Is Obama Too Far Left on Taxes?

Centrist Democrats advise Obama to bring tax talk to center.

ByABC News
May 14, 2008, 10:22 AM

May 14, 2008 — -- The centrist Democratic group instrumental to former President Clinton's rise to the White House in 1992 has some advice for Sen. Barack Obama, D-Ill.: get to the center, starting with taxes.

"In the fall, our nominee will have to do what John Kerry had to do in the 2004 debates, which is turn to the camera and say, 'No, I will not raise taxes on people making less than $200,000,'" said Bruce Reed, the president of the Democratic Leadership Council, in an interview with ABC News.

During ABC News' April 16 debate in Philadelphia, asked whether he would take an absolute "read my lips" pledge not to increase taxes of any kind for anyone earning less than $200,000 a year, Obama seemed to agree.

"Well, I not only have pledged not to raise their taxes, I've been the first candidate in this race to specifically say I would cut their taxes," Obama said.

Reed, however, does not think Obama's answer in Philadelphia qualified as a pledge to protect those earning less than $200,000 because the Democratic front-runner has left open the possibility of raising Social Security taxes for those making as little as $97,000 per year.

Asked about the DLC's advice, Obama spokesman Bill Burton said in an e-mail message, "We've said countless times we'd consider a donut," referring to the idea of exempting income between $97,000 and $200,000 from facing the 12.4 percent Social Security tax.

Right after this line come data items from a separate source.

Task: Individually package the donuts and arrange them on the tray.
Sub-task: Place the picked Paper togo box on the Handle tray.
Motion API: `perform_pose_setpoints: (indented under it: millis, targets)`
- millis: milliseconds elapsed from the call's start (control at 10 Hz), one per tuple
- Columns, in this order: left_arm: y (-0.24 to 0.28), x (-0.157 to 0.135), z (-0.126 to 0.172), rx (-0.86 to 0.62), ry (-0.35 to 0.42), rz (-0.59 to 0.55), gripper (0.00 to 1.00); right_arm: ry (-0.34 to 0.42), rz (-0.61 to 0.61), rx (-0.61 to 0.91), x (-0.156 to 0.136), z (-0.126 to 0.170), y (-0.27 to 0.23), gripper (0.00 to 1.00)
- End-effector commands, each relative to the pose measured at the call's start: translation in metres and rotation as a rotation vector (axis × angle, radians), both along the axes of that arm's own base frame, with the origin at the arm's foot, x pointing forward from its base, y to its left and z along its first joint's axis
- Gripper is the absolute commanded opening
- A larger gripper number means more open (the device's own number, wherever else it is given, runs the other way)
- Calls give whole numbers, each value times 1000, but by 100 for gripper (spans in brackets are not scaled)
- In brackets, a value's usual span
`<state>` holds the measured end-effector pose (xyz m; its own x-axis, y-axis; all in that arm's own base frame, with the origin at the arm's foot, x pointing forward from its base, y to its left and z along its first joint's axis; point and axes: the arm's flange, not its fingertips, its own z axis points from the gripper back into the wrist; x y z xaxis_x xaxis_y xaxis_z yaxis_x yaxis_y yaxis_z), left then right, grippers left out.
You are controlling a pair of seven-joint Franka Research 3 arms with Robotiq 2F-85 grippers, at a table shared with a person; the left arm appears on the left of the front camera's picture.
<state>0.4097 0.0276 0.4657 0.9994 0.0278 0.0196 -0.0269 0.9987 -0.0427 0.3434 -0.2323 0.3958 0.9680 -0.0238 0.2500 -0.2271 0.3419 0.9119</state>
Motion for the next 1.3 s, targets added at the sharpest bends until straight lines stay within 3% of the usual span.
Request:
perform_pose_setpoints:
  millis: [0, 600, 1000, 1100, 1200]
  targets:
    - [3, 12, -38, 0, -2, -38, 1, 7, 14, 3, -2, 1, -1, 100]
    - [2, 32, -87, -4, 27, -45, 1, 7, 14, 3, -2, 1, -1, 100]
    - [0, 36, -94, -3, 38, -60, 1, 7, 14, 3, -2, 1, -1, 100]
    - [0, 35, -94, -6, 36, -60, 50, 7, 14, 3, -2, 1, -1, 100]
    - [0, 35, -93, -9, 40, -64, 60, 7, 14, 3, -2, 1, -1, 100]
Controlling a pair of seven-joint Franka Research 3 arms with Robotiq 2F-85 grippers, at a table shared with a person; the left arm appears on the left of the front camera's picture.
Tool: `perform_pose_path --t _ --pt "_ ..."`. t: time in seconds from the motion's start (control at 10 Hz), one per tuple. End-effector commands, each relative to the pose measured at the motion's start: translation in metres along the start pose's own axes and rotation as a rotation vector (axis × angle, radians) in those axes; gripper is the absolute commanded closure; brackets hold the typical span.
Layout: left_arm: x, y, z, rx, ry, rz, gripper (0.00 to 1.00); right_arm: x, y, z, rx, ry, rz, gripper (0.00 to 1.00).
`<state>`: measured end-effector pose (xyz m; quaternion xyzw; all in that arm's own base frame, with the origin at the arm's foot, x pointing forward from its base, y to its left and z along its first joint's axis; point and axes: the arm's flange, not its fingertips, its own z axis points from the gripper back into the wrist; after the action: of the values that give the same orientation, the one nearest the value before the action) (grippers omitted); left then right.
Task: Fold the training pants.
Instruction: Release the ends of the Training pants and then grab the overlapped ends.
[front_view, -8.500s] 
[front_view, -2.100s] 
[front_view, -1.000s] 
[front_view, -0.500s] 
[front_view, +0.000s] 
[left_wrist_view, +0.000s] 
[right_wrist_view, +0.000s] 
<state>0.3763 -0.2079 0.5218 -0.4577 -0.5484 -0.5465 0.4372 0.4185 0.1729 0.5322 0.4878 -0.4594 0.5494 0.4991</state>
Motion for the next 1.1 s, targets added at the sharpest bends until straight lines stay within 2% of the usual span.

Reed, however, does not think Obama's promise to consider a donut goes far enough. A chief domestic policy adviser under the Clinton administration, Reed thinks that in order to get through the general election, Obama should make it absolutely clear that higher Social Security taxes will not start below $200,000 per year.

"It's exceedingly unrealistic to expect that you could raise taxes on people under $200,000 anyway, so why not be honest about the circumstances and fight for responsible restoration of tax rates on the wealthy," said Reed. "That will be an extremely difficult battle, but we might win if we have a supportive enough Congress."